On August 5, 2009, Hughes and his wife Nancy traveled to New York City to visit their son James and their new grandson. James said Hughes appeared to be in good health that night, and that the family had made plans for the next day. On the morning of August 6, Hughes was taking a walk close to his hotel on West 55th Street in Manhattan when he suffered a heart attack. A bystander called an ambulance for him and he was rushed to Roosevelt Hospital, where he was pronounced dead at the age of 59.

Hughes was buried at Lake Forest Cemetery in Lake Forest, Illinois, following a private funeral service attended by family, friends, and collaborators such as Matthew Broderick and Vince Vaughn.

==Legacy==
While primarily satirizing teen comedies from the 1990s, Not Another Teen Movie (2001) references a number of Hughes's films and is set at the fictional John Hughes High School. The 2009 pilot episode of the comedy series Community, aired one month after Hughes died, was dedicated to him. The episode included several references to The Breakfast Club and ended with a cover of "Don't You (Forget About Me)", the original of which played over the end of The Breakfast Club. The One Tree Hill episode titled "Don't You Forget About Me", aired in February 2010, ended with a scene similar to the end of Sixteen Candles. It also contained references to Home Alone. At the end of the comedy film Easy A (2010), Emma Stone's character states that she wishes her life were a John Hughes movie and shows clips from Sixteen Candles, The Breakfast Club, and Ferris Bueller's Day Off. The 2011 Bob's Burgers episode "Sheesh! Cab, Bob?" paid homage to Sixteen Candles.

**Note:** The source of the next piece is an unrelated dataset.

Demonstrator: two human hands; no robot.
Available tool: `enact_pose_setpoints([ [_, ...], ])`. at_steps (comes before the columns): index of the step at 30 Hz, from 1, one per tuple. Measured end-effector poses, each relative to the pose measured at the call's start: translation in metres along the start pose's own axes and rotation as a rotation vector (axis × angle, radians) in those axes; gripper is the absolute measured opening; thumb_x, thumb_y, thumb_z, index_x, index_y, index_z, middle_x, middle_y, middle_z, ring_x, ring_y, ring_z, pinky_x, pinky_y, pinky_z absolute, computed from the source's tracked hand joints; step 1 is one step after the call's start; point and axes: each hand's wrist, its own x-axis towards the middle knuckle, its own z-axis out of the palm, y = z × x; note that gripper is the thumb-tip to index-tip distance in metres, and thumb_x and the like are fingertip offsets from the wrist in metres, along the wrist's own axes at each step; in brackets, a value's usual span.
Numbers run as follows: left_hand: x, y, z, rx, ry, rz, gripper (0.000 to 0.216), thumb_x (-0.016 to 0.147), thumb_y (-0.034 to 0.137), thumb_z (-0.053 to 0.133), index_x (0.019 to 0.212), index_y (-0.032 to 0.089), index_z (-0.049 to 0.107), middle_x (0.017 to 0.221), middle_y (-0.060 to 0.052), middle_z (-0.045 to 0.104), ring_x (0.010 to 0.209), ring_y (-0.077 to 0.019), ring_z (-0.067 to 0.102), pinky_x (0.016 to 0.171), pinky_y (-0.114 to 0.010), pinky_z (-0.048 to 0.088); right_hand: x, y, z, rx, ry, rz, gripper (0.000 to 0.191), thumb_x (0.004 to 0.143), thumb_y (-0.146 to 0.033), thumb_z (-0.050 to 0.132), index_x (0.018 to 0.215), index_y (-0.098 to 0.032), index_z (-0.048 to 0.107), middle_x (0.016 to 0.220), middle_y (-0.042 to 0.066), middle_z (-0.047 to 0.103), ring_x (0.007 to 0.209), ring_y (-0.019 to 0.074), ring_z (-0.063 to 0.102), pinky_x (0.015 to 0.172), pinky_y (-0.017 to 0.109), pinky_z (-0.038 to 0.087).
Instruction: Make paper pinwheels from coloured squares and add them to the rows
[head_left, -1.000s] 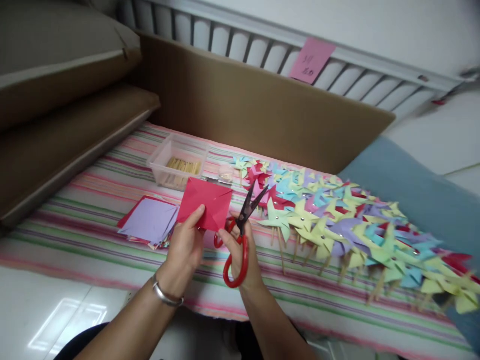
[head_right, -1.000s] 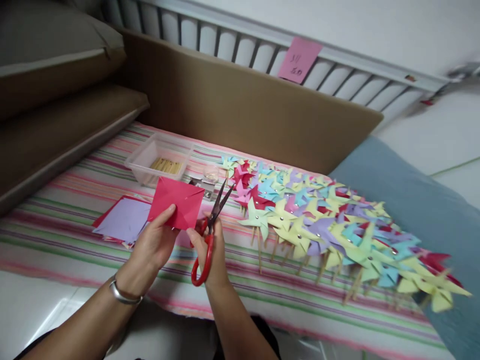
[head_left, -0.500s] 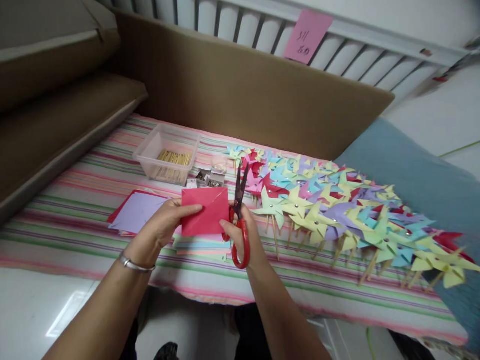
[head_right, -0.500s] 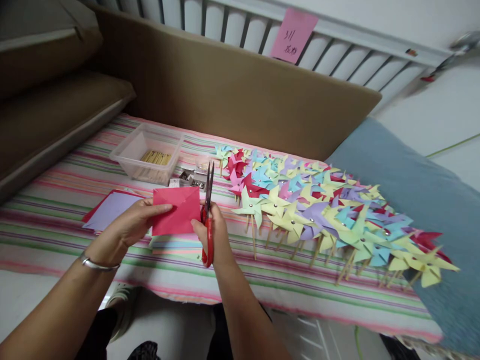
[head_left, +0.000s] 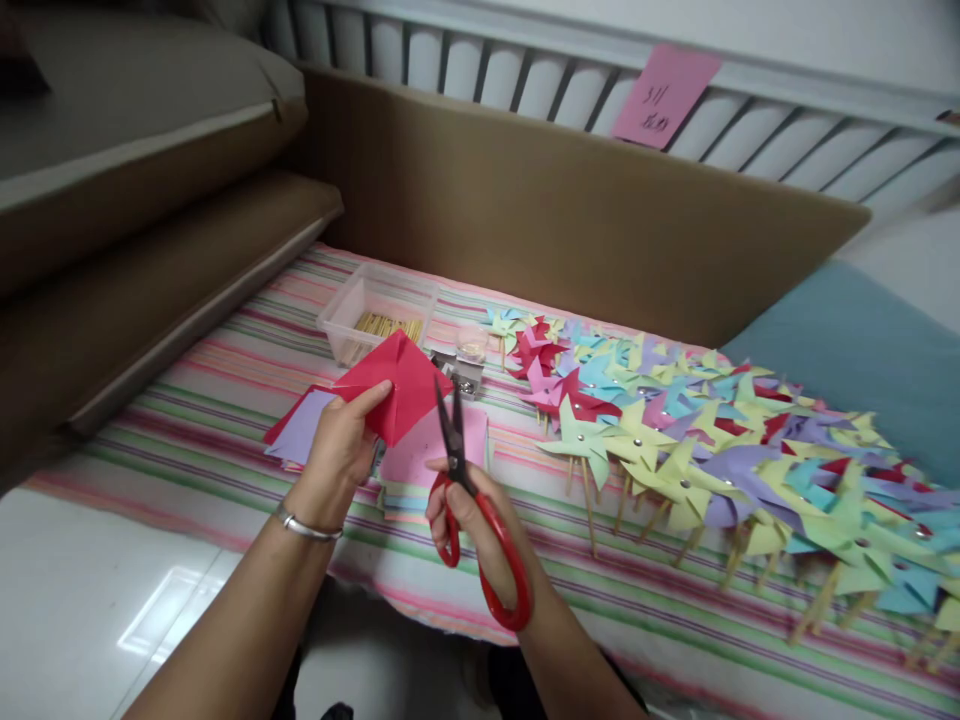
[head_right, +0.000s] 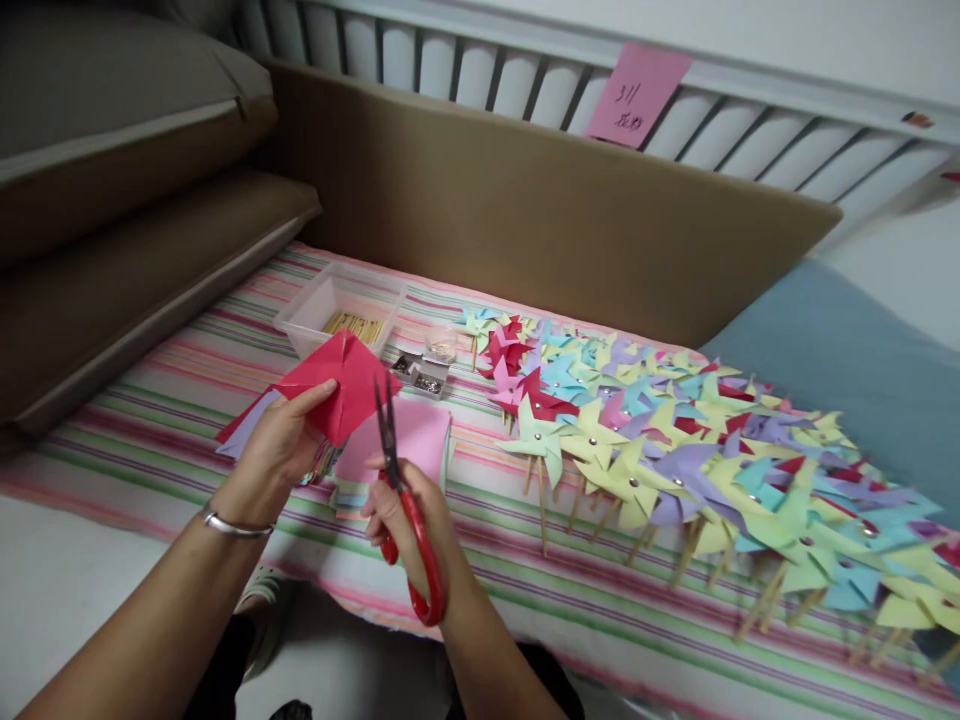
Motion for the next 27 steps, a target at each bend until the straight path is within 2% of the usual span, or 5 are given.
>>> enact_pose_setpoints([
  [3, 0.003, 0.0, -0.002, -0.045, 0.043, -0.012, 0.023, 0.058, 0.014, 0.08, 0.077, 0.011, 0.069, 0.074, -0.005, 0.074, 0.064, -0.017, 0.067, 0.066, -0.027, 0.053, -0.002, 0.004, 0.004, -0.051, -0.103, 0.106, 0.041, 0.086, -0.053, 0.052, 0.108, -0.018, 0.054, 0.066, -0.001, 0.054, 0.044, 0.0081, 0.047, 0.038, 0.019, 0.037],
  [5, 0.004, 0.001, -0.002, -0.066, 0.045, -0.018, 0.023, 0.059, 0.015, 0.079, 0.079, 0.012, 0.069, 0.077, -0.006, 0.074, 0.065, -0.0173, 0.068, 0.066, -0.028, 0.053, 0.0, 0.006, 0.004, -0.087, -0.117, 0.139, 0.04, 0.086, -0.054, 0.051, 0.104, -0.018, 0.055, 0.061, -0.003, 0.051, 0.04, 0.0065, 0.044, 0.037, 0.018, 0.036],
  [15, -0.002, 0.007, 0.0, -0.106, 0.027, -0.019, 0.02, 0.065, 0.011, 0.075, 0.083, 0.011, 0.068, 0.077, -0.007, 0.074, 0.064, -0.0171, 0.068, 0.068, -0.028, 0.054, -0.003, 0.003, 0.01, -0.178, -0.087, 0.195, 0.035, 0.086, -0.05, 0.05, 0.095, -0.017, 0.058, 0.051, -0.007, 0.045, 0.034, 0.0041, 0.035, 0.032, 0.015, 0.028],
  [27, 0.0, -0.005, -0.003, -0.136, 0.008, -0.046, 0.016, 0.064, 0.009, 0.075, 0.079, 0.011, 0.068, 0.079, -0.005, 0.072, 0.07, -0.0156, 0.067, 0.07, -0.026, 0.055, 0.002, 0.006, 0.01, -0.167, -0.031, 0.194, 0.035, 0.084, -0.05, 0.052, 0.095, -0.017, 0.057, 0.05, -0.008, 0.044, 0.033, 0.0042, 0.034, 0.031, 0.015, 0.026],
])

Following Hughes's death, many who knew him commented on the impact he had on their lives and the film industry. Molly Ringwald said, "I was stunned and incredibly sad to hear about the death of John Hughes. He was and will always be such an important part of my life. He will be missed—by me and by everyone that he has touched. My heart and all my thoughts are with his family now." Matthew Broderick said, "I am truly shocked and saddened by the news about my old friend John Hughes. He was a wonderful, very talented guy and my heart goes out to his family." The 2010 Academy Awards included a tribute to Hughes; clips from his films were followed by his collaborators such as Ringwald, Broderick, Macaulay Culkin, Judd Nelson, Ally Sheedy, Anthony Michael Hall, and Jon Cryer gathering on stage to commemorate him and his contributions to the film industry.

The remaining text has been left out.